Yes, at least right now this is consistent (since we don't have the check for "setness" yet) and a default is just a transparent way of always having some value set for the parameter. But still, if we add "setness" to keyword parameters, then I don't see any issues. "setness" is not depending on the actual value (it can be "set" yet equal to the default), so this is orthogonal to the current discussion.

jurgenvinju commented 10 years ago

@tvdstorm about dynamically scoped variables: yes that was what @Anastassija and @PaulKlint had in mind, but not for this discussion. This involves a lot more, including variable references etc.

tvdstorm commented 10 years ago

No: if setness ("givenness") is possible, you can observe whether a value originated in this scope or not. I think this breaks modularity.

jurgenvinju commented 10 years ago

@tvdstorm how could you observe whether it originated in this scope then? I don't see it. You can only observe if somebody set the variable in any programmatic way other than the default computation. You can not see whether module A or module B was responsible for this.

tvdstorm commented 10 years ago

@jurgenvinju @Anastassija @PaulKlint Apologies for diluting the discussion: I assume this is the place I should be: https://github.com/cwi-swat/rascal/issues/154 ?
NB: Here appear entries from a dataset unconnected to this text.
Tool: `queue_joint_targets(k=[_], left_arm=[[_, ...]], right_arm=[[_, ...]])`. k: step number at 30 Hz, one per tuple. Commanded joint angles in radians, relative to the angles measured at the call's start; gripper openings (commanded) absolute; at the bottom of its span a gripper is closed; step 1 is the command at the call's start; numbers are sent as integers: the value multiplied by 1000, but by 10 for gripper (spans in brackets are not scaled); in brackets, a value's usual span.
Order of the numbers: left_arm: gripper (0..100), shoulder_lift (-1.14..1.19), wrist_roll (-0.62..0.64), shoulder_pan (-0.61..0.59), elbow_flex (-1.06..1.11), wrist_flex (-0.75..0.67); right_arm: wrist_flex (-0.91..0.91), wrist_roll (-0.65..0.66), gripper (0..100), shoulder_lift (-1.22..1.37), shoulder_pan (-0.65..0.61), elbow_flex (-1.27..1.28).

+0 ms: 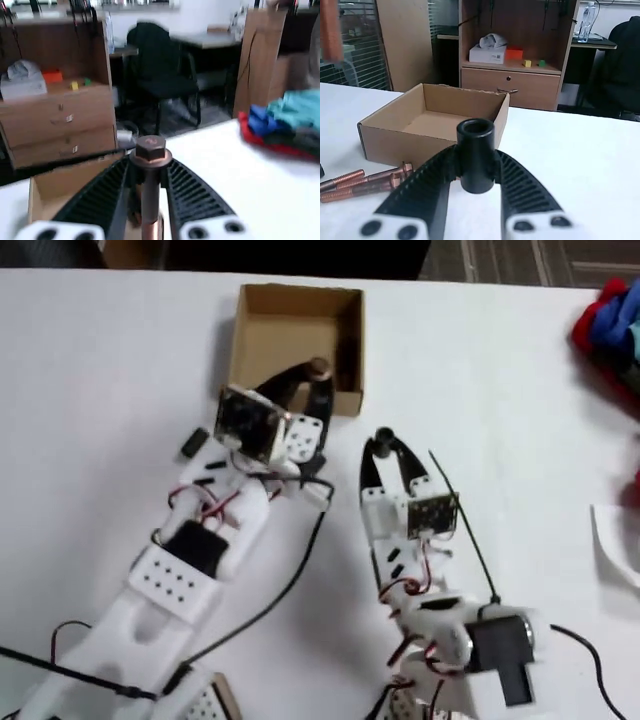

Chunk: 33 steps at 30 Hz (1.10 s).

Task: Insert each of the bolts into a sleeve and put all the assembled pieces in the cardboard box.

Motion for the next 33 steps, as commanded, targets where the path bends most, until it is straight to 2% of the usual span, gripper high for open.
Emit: queue_joint_targets(k=[1,3,10,14,19,26,33], left_arm=[[25,-12,89,3,64,-264],[25,29,115,6,94,-328],[25,173,126,14,21,-338],[26,235,120,58,-16,-344],[26,322,121,91,-71,-417],[26,361,120,115,-85,-436],[26,416,126,115,-111,-470]], right_arm=[[-41,-5,19,39,-7,-66],[-79,-5,19,56,-7,-75],[-147,-5,19,125,-8,-77],[-165,-6,19,180,-8,-100],[-170,-6,19,260,-8,-141],[-248,-6,19,291,-7,-146],[-248,-6,19,295,-8,-147]])
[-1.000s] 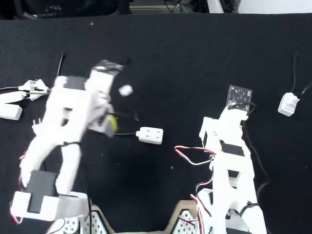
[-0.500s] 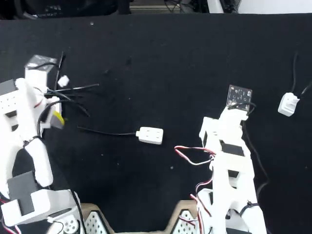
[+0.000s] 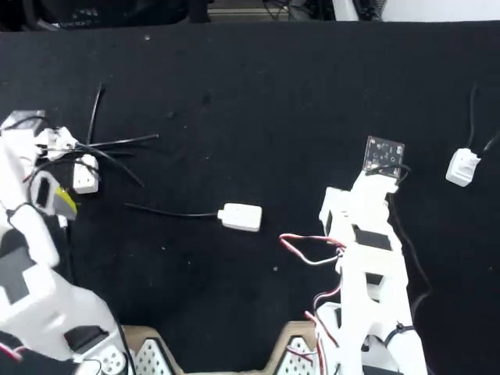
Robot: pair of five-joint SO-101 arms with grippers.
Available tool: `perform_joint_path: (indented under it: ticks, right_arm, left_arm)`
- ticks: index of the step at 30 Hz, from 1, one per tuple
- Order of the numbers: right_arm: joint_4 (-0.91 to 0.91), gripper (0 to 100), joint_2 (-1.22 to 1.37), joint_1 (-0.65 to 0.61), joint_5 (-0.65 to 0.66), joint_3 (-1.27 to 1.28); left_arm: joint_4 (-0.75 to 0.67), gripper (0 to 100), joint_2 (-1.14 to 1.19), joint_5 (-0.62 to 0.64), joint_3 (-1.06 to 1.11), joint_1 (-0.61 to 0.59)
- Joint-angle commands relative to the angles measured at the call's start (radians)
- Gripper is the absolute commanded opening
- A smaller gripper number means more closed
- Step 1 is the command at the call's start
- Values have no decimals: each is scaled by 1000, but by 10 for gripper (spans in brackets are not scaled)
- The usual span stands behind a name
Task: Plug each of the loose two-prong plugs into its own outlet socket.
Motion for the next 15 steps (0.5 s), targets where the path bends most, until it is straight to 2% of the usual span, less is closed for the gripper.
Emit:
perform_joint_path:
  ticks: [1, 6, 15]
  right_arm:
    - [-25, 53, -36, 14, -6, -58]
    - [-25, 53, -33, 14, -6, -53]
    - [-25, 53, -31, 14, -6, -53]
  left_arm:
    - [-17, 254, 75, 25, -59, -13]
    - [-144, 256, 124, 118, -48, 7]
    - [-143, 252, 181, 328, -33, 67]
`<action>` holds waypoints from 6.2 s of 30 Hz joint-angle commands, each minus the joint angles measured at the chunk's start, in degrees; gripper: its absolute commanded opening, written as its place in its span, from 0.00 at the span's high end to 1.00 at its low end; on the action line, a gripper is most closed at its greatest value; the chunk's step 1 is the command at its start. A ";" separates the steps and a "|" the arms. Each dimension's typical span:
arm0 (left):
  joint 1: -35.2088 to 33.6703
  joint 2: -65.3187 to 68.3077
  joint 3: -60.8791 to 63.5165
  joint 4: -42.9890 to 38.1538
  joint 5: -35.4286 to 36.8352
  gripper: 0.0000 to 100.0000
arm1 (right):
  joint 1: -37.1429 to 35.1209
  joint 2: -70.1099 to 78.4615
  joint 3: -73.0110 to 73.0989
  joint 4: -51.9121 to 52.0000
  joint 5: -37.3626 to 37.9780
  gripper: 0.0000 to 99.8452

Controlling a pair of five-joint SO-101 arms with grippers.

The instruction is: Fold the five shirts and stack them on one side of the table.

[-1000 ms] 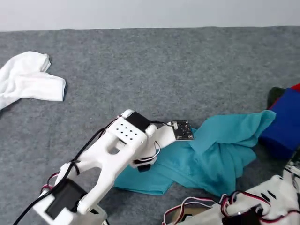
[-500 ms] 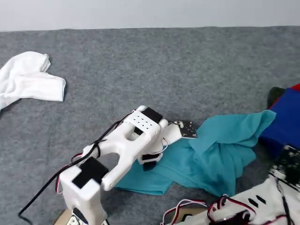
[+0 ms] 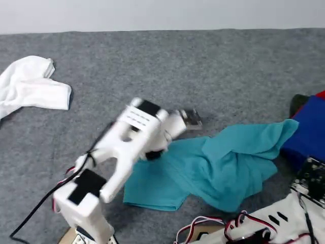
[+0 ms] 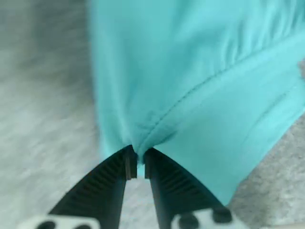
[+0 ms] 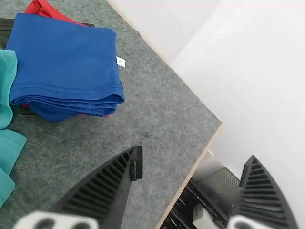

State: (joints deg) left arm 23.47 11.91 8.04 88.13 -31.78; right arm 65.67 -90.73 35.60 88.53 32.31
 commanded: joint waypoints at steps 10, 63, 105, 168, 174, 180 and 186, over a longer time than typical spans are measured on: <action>-24.09 -6.24 -12.53 1.85 -0.18 1.00 | 0.48 -0.13 -2.46 0.31 0.62 0.68; 2.29 -19.96 16.57 1.67 2.73 0.82 | 0.57 -0.22 -2.55 4.44 0.53 0.68; -22.24 -1.93 -13.49 5.19 -0.18 1.00 | 0.31 -0.13 -2.37 5.23 3.43 0.68; -20.13 -9.58 18.07 -14.42 -7.65 0.82 | 0.57 -0.22 -2.37 9.19 2.99 0.68; -20.57 -9.58 18.51 -14.68 -8.62 0.82 | 0.57 -0.22 -2.37 9.19 2.99 0.68; -20.22 -5.89 19.12 -19.52 -8.62 0.82 | 0.57 -0.22 -2.37 9.19 2.99 0.68; -20.66 0.00 12.09 -15.91 -8.44 0.82 | 0.57 -0.22 -2.37 9.19 2.99 0.68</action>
State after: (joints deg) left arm 2.99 10.77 24.40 71.25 -39.96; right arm 65.67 -90.73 35.60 97.32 35.30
@cwi-swat/jurgenvinju says yes. A question is whether the current extension is consistent with the future changes we had in mind for #154, so far I believe it is. BTW, some of #154 is already represented in the compiler/run-time prototype.

tvdstorm commented 10 years ago

Maybe I'm wrong. Can't come up with an example. Lexical scoping probably saves you.

But if you extend a module that adds the same kwparam with different default there's an issue.

jurgenvinju commented 10 years ago

@tvdstorm the issue is which default parameter takes precedence? I would say that the default value is governed by the execution context at creation time of the constructor.

If you extend a module with the same kwparameter then there is no reason to add it again and you should probably be forbidden to do this. This kind of overriding is reserved, in my mind, for another feature -the explicit override feature- which we have yet to add to the semantics of extend (just like rename still has to be added to extend).

PaulKlint commented 10 years ago

Since data declarations are global, having two different defaults for the same keyword parameter is inconsistent.

The current design of common keyword parameters in data declarations also has its limitations: it only adds the common keyword parameters to the constructors in the current data definition (and not to previous or future ones).

jurgenvinju commented 10 years ago

[I edited this to remove shortsighted response from me]

Re: @PaulKlint: I agree that it can seem inconsistent from a global perspective, but maybe it's not that bad. Since we do have the module scope, if keyword defaults have module scope that would be ok. Do you agree? In a way this would be the same semantics as (overloaded) functions which are defined over several modules have. I also think that a static warning or even an error is in order for such clashes.

For modules that extend each other we do need to resolve inconsistencies in a different way, because then the original declaration and the new one may end up in the same scope. For this we should have the override feature for all kinds of declarations, including keyword parameter defaults.

This proposal is about removing the current limitations on common keyword parameters to enable the extensibility we need. The current limitations lead to an obviously correct semantics, so the question is whether removing them generates any more problems besides the unavoidable non-global properties of constructors.